I have a friend who possesses the gift of perseverance. She nearly died after giving birth. She also survived cancer and hard times and her husband’s betrayal. Another friend used to struggle to stay sober. She lost her health, her baby, and her marriage. Today, you wouldn’t know how hard she fought to regain a sense of balance after years of living on a knife’s edge. She is no longer surviving, she is fully alive–she is thriving. My mother-in-law possesses more perseverance in her little finger than I lay claim to in my entire body. She has experienced more loss and un-fixable health issues than any person I know. She once stood in front of a crowd, prepared to give a speech, when she collapsed and nearly hemorrhaged to death right in front of them. She talks about it in throw away comments now, nonchalant in the face of my incredulity. The priest at the hospital read last rites over her that night, but twenty-five years later she remains impossible to tie down with words, alive and unshaken.
Perseverance. Some of us have it, and others of us find ourselves crying and curled up in the fetal position at the mere mention of our three kids staying home with their endless bickering all day, every day for summer vacation.
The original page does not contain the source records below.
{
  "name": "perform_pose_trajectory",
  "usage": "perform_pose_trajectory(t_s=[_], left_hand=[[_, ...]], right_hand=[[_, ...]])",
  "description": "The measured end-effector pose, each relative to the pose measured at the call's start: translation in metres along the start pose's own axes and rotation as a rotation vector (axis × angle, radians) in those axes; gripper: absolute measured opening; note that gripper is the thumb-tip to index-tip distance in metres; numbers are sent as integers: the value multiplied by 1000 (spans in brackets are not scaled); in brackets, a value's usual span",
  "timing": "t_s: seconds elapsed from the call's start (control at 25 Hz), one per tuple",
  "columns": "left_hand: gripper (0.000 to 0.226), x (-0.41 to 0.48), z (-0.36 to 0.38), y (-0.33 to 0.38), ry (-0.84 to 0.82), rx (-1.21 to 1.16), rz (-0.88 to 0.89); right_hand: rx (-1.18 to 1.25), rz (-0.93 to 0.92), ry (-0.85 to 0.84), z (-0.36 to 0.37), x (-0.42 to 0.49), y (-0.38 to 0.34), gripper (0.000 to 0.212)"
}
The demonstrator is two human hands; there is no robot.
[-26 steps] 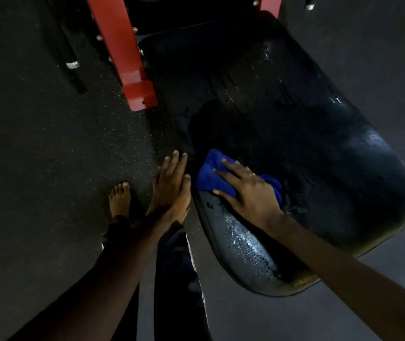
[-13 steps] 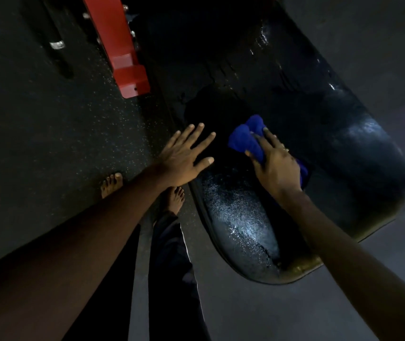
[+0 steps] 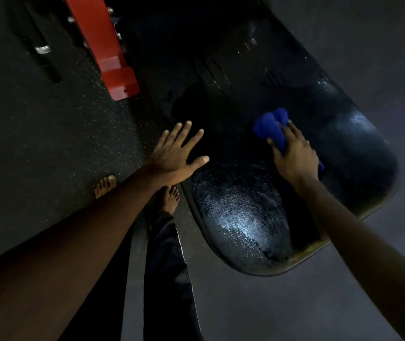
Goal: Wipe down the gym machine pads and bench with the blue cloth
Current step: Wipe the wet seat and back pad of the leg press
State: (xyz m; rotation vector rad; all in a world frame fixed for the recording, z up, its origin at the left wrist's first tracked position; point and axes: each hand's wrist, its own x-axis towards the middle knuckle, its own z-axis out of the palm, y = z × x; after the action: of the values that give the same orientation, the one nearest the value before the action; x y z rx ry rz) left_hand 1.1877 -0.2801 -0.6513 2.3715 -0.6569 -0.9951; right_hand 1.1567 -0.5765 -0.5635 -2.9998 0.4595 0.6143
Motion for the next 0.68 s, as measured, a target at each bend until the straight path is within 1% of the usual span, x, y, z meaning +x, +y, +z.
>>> perform_pose_trajectory(t_s=[0.04, 0.12, 0.24, 0.32, 0.4, 0.44, 0.48, 0.52, 0.6, 0.64, 0.68], left_hand=[[78, 0, 1, 2, 6, -1, -7], [81, 0, 3, 6, 22, 10, -12], [82, 0, 2, 5, 11, 15, -19], [83, 0, 1, 5, 4, 15, -25], [83, 1, 1, 5, 7, -9, -33], [83, 1, 3, 4, 11, -17, -35], [84, 2, 4, 3, 19, -19, -35], [85, 2, 6, 2, 27, -19, -34], [87, 1, 9, 2, 50, -19, -30], [87, 1, 11, 1, 60, -23, -31], [88, 1, 12, 0, 63, -35, -31]], right_hand=[[-5, 47, 26, 0, 12, -10, 53], [-41, 9, 30, 1, 3, -23, 53], [-8, -174, -50, -1, -75, -30, 52], [5, -354, -115, -1, -130, -26, 53], [9, -475, -151, -2, -124, -9, 55], [-2, -461, -130, 0, -101, -2, 55], [-21, -386, -78, 4, -69, 2, 54], [-27, -271, -14, 6, -31, 3, 53], [0, -52, 32, 4, 39, 4, 51], [5, 13, 43, 2, 62, 0, 50], [-1, 30, 55, 1, 72, -8, 50]])
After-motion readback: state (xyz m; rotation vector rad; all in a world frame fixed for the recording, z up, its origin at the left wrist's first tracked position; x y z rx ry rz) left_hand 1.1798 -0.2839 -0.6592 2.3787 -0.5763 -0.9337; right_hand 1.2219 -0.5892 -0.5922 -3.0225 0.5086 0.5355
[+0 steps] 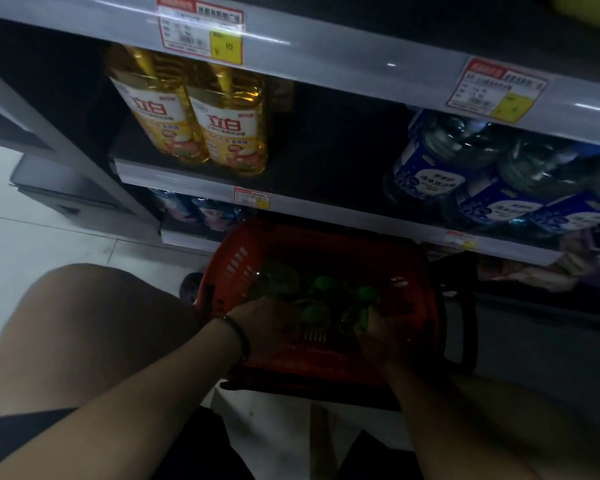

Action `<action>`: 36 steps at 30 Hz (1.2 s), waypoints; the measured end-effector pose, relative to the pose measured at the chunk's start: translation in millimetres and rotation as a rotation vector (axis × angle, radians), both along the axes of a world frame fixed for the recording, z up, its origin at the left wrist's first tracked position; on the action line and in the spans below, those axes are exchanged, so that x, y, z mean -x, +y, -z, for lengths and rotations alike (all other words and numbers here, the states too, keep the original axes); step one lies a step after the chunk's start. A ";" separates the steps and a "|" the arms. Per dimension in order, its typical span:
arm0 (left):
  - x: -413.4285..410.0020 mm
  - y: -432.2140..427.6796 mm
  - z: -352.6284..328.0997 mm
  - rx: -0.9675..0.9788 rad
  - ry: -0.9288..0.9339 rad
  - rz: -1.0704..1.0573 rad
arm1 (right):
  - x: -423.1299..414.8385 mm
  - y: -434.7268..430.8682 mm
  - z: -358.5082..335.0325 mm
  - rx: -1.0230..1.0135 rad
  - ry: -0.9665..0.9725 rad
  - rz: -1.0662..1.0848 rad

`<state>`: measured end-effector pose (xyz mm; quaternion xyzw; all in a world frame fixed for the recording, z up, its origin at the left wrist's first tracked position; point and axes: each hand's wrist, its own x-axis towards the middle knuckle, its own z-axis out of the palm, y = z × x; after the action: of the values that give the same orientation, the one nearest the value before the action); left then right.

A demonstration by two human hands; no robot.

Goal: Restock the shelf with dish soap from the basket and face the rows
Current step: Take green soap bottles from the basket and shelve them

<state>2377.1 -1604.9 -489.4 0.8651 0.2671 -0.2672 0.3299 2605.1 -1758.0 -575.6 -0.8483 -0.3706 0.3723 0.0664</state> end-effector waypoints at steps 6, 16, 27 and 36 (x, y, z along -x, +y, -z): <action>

I wish I was hypothetically speaking. I may have also given up writing “FOR GOOD” every day for the last week because it comes with a knife-edge all its own, and this impossible balance of risk and rejection is making me dizzy.
After enough woe is me conversations, my husband told me, in the nicest way possible, to pull it together.
And so I find myself gathering up all the stuff I let hemorrhage over the edges. I’m beginning to think perseverance is a lot like courage. Courage isn’t the absence of fear, it is moving forward in the face of it. Perseverance is much the same. It’s not the absence of crying or encroaching apathy or momentary lapses in dream-chasing. It’s waking up each morning, gathering up the spills, and moving forward in the face of it. I’m not ready to say goodbye to summers without my not-so-babies, or give up on words, or quit dream-chasing my way through life just yet. I want more and more and more of it. Maybe perseverance comes with practice, for those of us who don’t come by it naturally. Maybe we need to let desire rise up, extend its hand, and illuminate it.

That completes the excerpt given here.